• _YOUR INSTRUCTIONS_
In the listing below, transcribe the line that contains "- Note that" and all lines following it, ending with the last line. Add nothing.

• _DATA BELOW_
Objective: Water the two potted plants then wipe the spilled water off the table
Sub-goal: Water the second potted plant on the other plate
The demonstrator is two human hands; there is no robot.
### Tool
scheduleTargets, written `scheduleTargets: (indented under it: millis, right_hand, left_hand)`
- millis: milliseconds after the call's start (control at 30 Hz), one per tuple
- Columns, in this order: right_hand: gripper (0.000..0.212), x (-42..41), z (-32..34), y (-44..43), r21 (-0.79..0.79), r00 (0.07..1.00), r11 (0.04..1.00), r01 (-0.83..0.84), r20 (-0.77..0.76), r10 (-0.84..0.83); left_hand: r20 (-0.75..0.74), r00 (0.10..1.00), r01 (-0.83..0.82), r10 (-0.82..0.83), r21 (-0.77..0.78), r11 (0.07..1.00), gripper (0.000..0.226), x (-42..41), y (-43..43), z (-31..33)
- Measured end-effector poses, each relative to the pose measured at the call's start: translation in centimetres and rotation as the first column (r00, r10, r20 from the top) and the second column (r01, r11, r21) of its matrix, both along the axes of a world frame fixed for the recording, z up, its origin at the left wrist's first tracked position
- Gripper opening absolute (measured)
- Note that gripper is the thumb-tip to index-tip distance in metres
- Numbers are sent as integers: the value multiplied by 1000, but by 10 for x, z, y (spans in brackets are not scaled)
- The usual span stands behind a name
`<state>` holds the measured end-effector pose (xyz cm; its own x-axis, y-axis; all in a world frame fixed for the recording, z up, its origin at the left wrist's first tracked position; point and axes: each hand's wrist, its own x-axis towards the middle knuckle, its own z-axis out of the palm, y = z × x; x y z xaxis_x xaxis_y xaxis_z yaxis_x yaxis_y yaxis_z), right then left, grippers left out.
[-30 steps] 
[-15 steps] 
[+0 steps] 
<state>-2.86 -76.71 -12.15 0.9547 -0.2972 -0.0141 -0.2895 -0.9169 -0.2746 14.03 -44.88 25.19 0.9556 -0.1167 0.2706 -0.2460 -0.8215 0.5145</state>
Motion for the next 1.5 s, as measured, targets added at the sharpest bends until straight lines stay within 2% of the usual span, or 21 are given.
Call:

• _WORKED SOLUTION_
- Note that gripper is the thumb-tip to index-tip distance in metres
- Numbers are sent as integers: the value multiplied by 1000, but by 10 for x, z, y (spans in brackets are not scaled)
- The usual span stands behind a name
`<state>` holds the measured end-effector pose (xyz cm; its own x-axis, y-axis; all in a world frame fixed for the recording, z up, its origin at the left wrist's first tracked position; point and axes: each hand's wrist, its own x-axis towards the middle knuckle, its own z-axis out of the palm, y = z × x; x y z xaxis_x xaxis_y xaxis_z yaxis_x yaxis_y yaxis_z), right then left, grippers left out.
[-30 steps] 
[-15 steps] 
[+0 steps] 
<state>-2.86 -76.71 -12.15 0.9547 -0.2972 -0.0141 -0.2895 -0.9169 -0.2746 14.03 -44.88 25.19 0.9556 -0.1167 0.2706 -0.2460 -0.8215 0.5145</state>
Motion for the next 1.5 s, as measured, targets added at the sharpest bends until straight lines stay within 2% of the usual span, or 21 are given.
Call:

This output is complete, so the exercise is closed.